Bochum. . Die Staatsanwaltschaft Bochum hat nach dem Ankauf von vier Steuer-CDs Verfahren gegen rund 6000 Beschuldigte eingeleitet – und viel Geld abgeschöpft.

Fleißig und geräuschlos sammelt die Bochumer Staatsanwaltschaft Millionen und Abermillionen für den Fiskus und für wohltätige Zwecke ein. Seit der Steuer-Razzia bei Ex-Post-Chef Klaus Zumwinkel Anfang 2008 arbeitet die Behörde vier vom Land angekaufte Steuer-CD an. Die Arbeiten sind extrem rentabel: Insgesamt hat die Staatsanwaltschaft Verfahren gegen ca. 6000 Geldanlager eingeleitet, von denen bis auf 700 bereits alle erledigt sind, wie Oberstaatsanwaltschaft Bernd Bienioßek auf WAZ-Anfrage sagte. Allein an Geldauflagen, die die Behörde den Beschuldigten als Bedingung für eine Einstellung der Verfahren aufdrückte, belaufen sich auf rund 70 Millionen Euro.
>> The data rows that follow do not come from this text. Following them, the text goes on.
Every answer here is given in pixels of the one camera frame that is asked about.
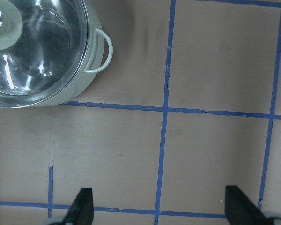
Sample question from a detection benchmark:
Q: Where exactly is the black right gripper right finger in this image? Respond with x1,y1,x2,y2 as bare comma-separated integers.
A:
225,185,274,225

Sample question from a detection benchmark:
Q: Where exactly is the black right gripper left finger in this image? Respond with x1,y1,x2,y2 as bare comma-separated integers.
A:
62,188,94,225

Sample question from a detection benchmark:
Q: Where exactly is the glass pot lid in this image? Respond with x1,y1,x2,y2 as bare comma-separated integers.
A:
0,0,89,107

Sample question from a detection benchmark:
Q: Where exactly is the sage green cooking pot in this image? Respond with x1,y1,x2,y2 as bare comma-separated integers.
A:
0,0,114,109

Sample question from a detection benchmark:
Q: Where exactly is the brown paper table cover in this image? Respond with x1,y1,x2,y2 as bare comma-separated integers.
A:
0,0,281,225

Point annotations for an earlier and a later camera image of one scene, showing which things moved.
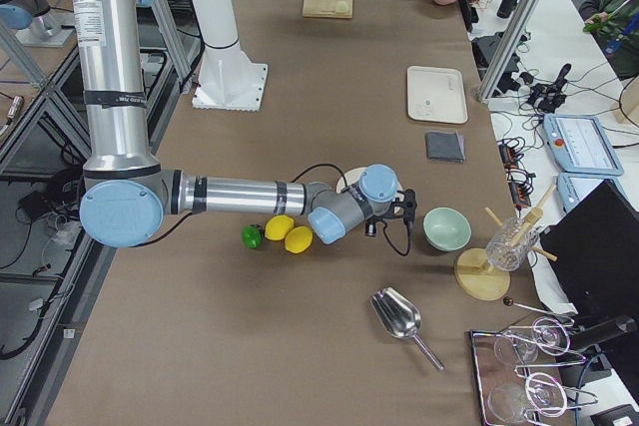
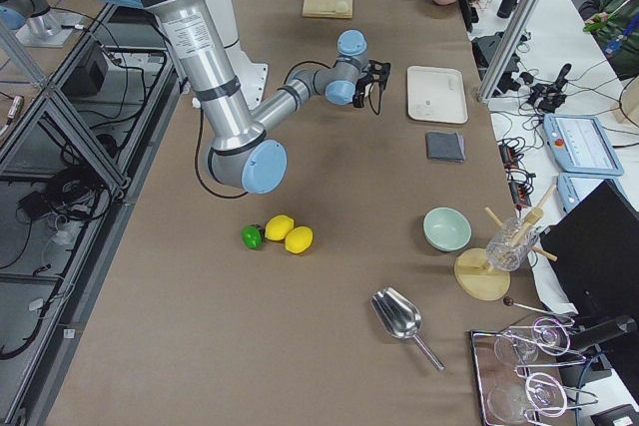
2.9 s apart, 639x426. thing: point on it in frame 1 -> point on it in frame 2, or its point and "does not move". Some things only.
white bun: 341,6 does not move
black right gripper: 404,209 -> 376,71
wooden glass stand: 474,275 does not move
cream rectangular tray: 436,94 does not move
Hinzu kommen „Unternehmensgeldbußen“, den drei Banken aus Luxemburg, der Schweiz und Liechtenstein wegen ihrer Mitverantwortung leisten mussten – insgesamt gut 350 Millionen Euro. Davon profitiert ebenfalls die Landeskasse. Das Gleiche gilt für die reinen Steuernachzahlungen. Sie liegen im deutlichen dreistelligen Millionenbereich. Auch einige Bochumer Geldanleger stehen auf diesen CD. Auch sie hatten ihr Vermögen in einem der Alpenländer gebunkert, wo es sich ohne Wissen des deutschen Fiskus vermehrt hatte. In Haft musste nach Wissen der Staatsanwaltschaft bisher keiner.
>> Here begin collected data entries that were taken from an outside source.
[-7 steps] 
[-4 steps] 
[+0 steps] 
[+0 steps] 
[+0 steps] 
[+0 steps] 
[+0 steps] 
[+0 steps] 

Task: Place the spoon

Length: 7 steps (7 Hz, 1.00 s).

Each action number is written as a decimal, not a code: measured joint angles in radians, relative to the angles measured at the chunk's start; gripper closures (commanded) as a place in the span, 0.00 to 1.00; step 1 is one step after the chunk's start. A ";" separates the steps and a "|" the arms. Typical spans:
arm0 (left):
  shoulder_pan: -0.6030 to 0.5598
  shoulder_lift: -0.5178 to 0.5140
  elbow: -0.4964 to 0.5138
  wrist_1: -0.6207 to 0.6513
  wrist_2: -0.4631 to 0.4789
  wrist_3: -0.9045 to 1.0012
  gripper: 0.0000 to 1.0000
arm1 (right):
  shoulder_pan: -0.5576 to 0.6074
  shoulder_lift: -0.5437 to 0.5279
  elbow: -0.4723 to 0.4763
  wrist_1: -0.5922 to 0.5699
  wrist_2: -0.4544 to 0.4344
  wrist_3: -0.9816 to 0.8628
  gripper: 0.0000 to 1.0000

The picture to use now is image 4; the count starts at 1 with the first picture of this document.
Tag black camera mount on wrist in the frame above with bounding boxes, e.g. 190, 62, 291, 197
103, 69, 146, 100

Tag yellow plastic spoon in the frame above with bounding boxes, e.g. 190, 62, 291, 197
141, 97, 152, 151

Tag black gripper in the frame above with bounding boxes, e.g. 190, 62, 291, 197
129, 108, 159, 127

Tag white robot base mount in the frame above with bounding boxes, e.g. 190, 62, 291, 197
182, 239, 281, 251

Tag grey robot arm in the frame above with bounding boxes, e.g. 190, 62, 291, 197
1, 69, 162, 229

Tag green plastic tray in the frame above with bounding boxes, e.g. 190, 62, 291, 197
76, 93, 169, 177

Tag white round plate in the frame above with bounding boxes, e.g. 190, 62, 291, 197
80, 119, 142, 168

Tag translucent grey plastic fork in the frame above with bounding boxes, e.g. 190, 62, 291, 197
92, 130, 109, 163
„Die Hose muss runter gelassen werden bis zu den Knöcheln“

Einige haben zur Selbstanzeige gegriffen, mit der Hoffnung, „strafbefreiend“ davonzukommen, nur die Steuerschuld nachzahlen zu müssen. Bis Mai 2015 zählte das Bochumer Finanzamt für Steuerfahndung und Steuerstrafsachen (das auch für einige Nachbarstädte zuständig ist) 2355 Selbstanzeigen. NRW-Finanzminister Norbert Walter-Borjans: „Viele Steuerhinterzieher haben endlich begriffen, dass wir es ernst meinen, und haben die Möglichkeit zur strafbefreienden Selbstanzeige genutzt.“

Diese greift aber nur, wenn sie absolut vollständig ist, betont der Bochumer Rechtsanwalt Burkhardt Jordan, dessen Kanzlei viele Selbstanzeigen juristisch flankiert – mehr als 100. „Die Hose muss runter gelassen werden bis zu den Knöcheln, nicht nur bis zu den Knien.“

Jordan glaubt, dass bald eine „eine nächste Welle“ an Steuerdelikten hochschwappt. Ende Mai haben die EU und die Schweiz ein Steuerabkommen unterzeichnet, das einen automatisierten Datenaustausch ab 2018 vorsieht. Wer dann dabei aufliegt, gilt bereits als „entdeckt“. Und dann geht es nicht mehr um Strafbefreiung, sondern nur noch um Strafmilderung.